INTRODUCTION: Heart failure is a major side effect of doxorubicin (DOX) treatment in patients with cancer. However, the mechanisms underlying the development of DOX-induced cardiomyopathy (DCM) need to be addressed. Here, we demonstrate that the serine/threonine kinase MST1, a major component of the Hippo pathway, contributes to the development of DOX-induced myocardial injury. HYPOTHESIS: The inhibition of MST1 protects from DCM by preserving SIRT3 expression METHODS: C57BL/6J WT mice and mice with cardiomyocyte-specific dominant-negative MST1 (kinase-dead, DN-MST1) overexpression received 3 weekly injections of DOX, reaching a final cumulative dose of 18 mg/kg. Echocardiographic, histological and biochemical analyses were performed 6 weeks after the first administration of DOX. RESULTS: MST1 signaling was significantly activated in cardiomyocytes in response to DOX treatment in vitro and in vivo. Wild-type (WT) mice treated with DOX had reduced fractional shortening (46,1±1,8 vs. 31,1±1,1, n=7-11, p<0.0001) and TEM mitochondrial abnormalities (3,7±0,9 vs. 10,2±1,5, n=12, p<0.0001).
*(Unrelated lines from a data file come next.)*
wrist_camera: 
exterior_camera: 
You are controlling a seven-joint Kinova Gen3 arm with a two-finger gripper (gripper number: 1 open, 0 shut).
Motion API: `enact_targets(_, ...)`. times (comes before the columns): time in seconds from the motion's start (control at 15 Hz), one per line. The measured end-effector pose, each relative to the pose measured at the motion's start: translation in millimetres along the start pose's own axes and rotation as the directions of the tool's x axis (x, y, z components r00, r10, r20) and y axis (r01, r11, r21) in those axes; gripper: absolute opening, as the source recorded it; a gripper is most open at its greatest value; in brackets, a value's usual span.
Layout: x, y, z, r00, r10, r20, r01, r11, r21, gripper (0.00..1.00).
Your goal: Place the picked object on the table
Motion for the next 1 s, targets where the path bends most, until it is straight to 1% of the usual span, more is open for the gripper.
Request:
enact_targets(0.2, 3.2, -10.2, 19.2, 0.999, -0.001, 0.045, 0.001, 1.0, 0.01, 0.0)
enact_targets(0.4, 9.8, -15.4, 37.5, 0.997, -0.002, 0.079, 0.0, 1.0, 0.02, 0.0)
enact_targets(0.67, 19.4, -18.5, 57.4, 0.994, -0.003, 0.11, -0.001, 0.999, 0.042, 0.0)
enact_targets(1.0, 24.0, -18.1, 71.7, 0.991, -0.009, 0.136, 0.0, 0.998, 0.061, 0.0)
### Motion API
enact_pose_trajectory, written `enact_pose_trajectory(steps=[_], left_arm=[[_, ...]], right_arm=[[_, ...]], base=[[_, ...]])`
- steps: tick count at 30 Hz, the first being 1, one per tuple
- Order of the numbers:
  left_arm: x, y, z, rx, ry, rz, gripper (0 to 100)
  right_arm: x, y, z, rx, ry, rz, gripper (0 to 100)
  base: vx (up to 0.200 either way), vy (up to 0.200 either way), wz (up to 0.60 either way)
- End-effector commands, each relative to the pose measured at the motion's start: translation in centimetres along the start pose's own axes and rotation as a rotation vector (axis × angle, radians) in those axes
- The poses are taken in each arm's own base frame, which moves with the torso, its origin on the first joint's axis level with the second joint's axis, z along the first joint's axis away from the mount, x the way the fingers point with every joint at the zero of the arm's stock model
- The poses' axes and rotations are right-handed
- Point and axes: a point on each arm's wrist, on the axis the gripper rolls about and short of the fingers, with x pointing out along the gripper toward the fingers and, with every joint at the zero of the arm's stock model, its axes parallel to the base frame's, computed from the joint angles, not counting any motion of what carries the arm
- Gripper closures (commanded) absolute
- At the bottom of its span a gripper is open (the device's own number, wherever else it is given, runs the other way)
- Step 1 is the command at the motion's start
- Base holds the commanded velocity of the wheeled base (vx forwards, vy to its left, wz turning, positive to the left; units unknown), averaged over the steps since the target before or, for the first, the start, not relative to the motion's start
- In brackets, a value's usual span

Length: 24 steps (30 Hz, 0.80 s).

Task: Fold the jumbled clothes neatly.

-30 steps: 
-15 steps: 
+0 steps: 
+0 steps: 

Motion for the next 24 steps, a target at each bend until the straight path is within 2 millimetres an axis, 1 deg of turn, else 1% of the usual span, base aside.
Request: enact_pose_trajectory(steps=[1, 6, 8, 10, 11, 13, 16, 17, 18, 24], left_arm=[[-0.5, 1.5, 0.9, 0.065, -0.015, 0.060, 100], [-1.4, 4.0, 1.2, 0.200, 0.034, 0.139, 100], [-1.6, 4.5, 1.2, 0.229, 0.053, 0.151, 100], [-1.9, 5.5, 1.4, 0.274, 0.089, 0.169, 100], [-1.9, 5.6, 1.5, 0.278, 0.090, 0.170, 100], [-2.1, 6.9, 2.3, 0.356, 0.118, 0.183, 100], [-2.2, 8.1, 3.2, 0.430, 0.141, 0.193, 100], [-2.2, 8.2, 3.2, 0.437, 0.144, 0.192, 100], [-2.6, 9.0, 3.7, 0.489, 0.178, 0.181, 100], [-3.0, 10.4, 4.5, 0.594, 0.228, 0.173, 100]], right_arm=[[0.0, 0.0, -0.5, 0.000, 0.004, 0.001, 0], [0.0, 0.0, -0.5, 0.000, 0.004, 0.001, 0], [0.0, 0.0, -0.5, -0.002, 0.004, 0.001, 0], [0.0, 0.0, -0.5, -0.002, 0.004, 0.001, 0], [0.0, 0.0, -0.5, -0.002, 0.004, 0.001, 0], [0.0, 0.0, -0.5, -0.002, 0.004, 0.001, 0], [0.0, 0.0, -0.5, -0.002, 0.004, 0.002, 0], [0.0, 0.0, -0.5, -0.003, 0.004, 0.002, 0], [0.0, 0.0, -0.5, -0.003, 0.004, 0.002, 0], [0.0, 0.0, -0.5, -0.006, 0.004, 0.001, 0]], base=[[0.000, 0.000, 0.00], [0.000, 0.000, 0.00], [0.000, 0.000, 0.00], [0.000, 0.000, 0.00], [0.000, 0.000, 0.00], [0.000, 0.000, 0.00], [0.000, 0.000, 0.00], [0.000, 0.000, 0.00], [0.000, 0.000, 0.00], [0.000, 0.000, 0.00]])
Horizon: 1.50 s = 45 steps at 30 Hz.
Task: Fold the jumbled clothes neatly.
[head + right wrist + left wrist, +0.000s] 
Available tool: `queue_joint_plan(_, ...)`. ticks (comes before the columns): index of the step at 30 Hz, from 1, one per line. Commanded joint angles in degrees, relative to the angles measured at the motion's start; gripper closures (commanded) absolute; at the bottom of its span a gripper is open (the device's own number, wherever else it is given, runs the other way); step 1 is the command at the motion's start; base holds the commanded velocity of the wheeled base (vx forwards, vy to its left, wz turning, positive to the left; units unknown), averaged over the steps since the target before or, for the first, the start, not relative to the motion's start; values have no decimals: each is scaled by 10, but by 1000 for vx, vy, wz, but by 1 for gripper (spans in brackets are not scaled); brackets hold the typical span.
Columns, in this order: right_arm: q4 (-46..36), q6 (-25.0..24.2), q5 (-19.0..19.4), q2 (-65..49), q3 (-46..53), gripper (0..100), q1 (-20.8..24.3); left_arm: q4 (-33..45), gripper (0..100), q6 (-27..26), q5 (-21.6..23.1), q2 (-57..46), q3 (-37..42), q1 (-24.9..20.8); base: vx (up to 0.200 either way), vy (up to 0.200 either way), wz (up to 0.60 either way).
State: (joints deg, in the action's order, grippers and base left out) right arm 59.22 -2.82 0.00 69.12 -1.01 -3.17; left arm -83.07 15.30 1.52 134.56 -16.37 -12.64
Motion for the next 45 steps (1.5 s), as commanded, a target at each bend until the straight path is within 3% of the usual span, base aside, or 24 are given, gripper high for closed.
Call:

However, systolic dysfunction was abolished in mice with CM-specific overexpression of DN-MST1 (31,1±1,1 vs. 46,3±1,1, n=11, p>0.0001) or treated with the MST1 inhibitor ‘XMU-MP-1’ (37,5±1,8 vs. 46,6±1,9, n=8, p<0.01), indicating that MST1 inhibition attenuates DOX-induced cardiac dysfunction. DOX treatment also led to a significant downregulation of cardiac levels of SIRT3 (1±0,1 vs. 0,6±0,1, p<0.05), a deacetylase involved in mitochondrial protection, in WT mice, which was rescued by MST1 inhibition (0,6±0,1 vs. 1,3±0,04, p<0.001). Pharmacological inhibition of SIRT3 blunted the protective effects of MST1 inhibition (44,5±1,6 vs. 32,5±2,3, n=4, p<0.01), indicating that SIRT3 downregulation mediates the cytotoxic effects of MST1 activation in response to DOX treatment. Finally, we found a significant upregulation of MST1 levels in human myocardial tissue of cancer patients treated with DOX (1,5±0,23 vs. 2,4±0,12, N=81-123 cells from 3 different patients, p<0.001). CONCLUSION: MST1 contributes to DOX-induced cardiomyopathy by promoting mitochondrial damage through SIRT3 downregulation in cardiomyocytes.